Benjamin Bibi Netanyahu visit Uganda site of Israel hostages
Netanyahu visit Uganda site of Israel hostages, It was an audacious rescue mission, one that has taken on mythical proportions and is the subject of books and movies ever in reality. Palestinian and German terrorists hijacked an Air France flight that was on its way from Tel Aviv to Paris on 27th June 1976. 248 passengers from several nations and 12 members of the crew were taken to the airport in Entebbe. This was with the help of by then Uganda iron man Idi Amin Dada, they were held in a rundown terminal until Israeli commandos raided the airport one night in only 90minutes.
Today 4th July 2016, Prime Minister Benjamin Netanyahu will participate in a ceremony at Entebbe to mark the 40th anniversary of the rescue mission. He will become the first Israeli prime minister to visit the country since the crisis and the first in sub-Saharan Africa in 30 years. The raid at Entebbe is remembered by many Israelis as one of the country’s greatest military feats, and it changed the way governments worldwide confront terrorism. Netanyahu’s brother, Lt. Col. Yonatan “Yoni” Netanyahu, who led the assault team, was the only Israeli soldier killed there.
Initially called Operation Thunderbolt, the mission was later renamed Operation Yonatan in his honor. The operation inspired Netanyahu’s political career. The story started when members of the Popular Front for the Liberation of Palestine and the German Revolutionary Cells, a spin-off of the Baader-Meinhof Gang, a radical left-wing group, commandeered the plane. The hijackers demanded the release of dozens of Palestinian and pro-Palestinian prisoners.
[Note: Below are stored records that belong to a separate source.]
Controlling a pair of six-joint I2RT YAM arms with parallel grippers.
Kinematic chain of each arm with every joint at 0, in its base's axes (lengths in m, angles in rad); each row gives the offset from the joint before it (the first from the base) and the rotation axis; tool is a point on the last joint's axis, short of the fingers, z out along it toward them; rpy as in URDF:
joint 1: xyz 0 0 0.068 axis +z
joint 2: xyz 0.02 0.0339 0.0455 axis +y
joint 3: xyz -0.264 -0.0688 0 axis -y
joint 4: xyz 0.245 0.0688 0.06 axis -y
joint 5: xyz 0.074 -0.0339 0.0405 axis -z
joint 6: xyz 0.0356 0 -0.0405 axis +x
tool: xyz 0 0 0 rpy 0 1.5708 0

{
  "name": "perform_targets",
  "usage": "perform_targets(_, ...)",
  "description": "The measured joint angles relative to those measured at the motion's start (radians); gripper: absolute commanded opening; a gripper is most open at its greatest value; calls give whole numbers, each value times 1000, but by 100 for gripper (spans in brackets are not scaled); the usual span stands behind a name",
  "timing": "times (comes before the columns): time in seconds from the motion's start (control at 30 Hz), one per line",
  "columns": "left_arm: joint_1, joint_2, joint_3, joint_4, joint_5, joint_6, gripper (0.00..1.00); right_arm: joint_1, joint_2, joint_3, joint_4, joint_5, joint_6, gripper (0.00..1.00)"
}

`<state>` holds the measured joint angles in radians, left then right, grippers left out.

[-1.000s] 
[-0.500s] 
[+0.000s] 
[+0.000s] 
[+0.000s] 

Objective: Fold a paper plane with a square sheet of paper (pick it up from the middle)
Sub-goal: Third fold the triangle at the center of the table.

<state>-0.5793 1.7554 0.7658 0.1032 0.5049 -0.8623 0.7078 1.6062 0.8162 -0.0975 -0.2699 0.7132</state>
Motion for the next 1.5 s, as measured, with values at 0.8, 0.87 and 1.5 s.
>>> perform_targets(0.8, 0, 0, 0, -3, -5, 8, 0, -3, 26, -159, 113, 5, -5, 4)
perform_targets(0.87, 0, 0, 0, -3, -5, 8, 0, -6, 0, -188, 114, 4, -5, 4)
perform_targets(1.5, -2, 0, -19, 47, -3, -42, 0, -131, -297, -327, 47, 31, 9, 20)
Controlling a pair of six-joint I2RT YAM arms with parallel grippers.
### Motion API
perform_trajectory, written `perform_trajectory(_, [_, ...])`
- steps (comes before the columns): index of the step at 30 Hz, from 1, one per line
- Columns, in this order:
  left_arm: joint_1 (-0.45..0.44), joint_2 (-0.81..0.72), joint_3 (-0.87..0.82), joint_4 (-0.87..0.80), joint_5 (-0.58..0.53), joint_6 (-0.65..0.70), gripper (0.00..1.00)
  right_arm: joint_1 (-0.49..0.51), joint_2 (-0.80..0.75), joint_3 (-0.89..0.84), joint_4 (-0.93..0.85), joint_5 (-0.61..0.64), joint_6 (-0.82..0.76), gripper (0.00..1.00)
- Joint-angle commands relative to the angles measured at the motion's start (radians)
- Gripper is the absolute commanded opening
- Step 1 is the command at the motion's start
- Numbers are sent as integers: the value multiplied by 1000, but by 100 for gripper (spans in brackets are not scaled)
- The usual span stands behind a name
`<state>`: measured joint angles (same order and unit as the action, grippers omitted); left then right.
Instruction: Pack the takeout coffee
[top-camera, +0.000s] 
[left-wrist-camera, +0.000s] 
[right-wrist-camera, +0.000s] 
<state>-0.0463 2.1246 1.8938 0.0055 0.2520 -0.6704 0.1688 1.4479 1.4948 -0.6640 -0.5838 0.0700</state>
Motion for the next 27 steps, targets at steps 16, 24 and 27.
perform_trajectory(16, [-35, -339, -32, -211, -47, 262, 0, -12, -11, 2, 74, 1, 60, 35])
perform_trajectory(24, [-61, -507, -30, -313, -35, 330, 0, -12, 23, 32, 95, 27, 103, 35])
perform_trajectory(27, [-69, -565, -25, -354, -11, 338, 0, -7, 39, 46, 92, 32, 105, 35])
The plan was to land the planes in darkness in Entebbe, and then to send a small team into the terminal to kill the terrorists. A Boeing would circle above giving commands from the air, as a medical team waited in nearby Nairobi. The Israelis dressed as Ugandan soldiers were supposed to bypass the Ugandan military guards. But a Ugandan sentry called out “advance!” to the car. Netanyahu was convinced he was suspicious and shot him, and a follow-up team took him out with a round of gunfire, which alerted the terrorists that something was afoot. Less than a minute later, as the first group stormed the terminal, Netanyahu was hit by sniper fire. Overall, the operation saved 101 hostages, however three of the hostages were killed in crossfire at the airport.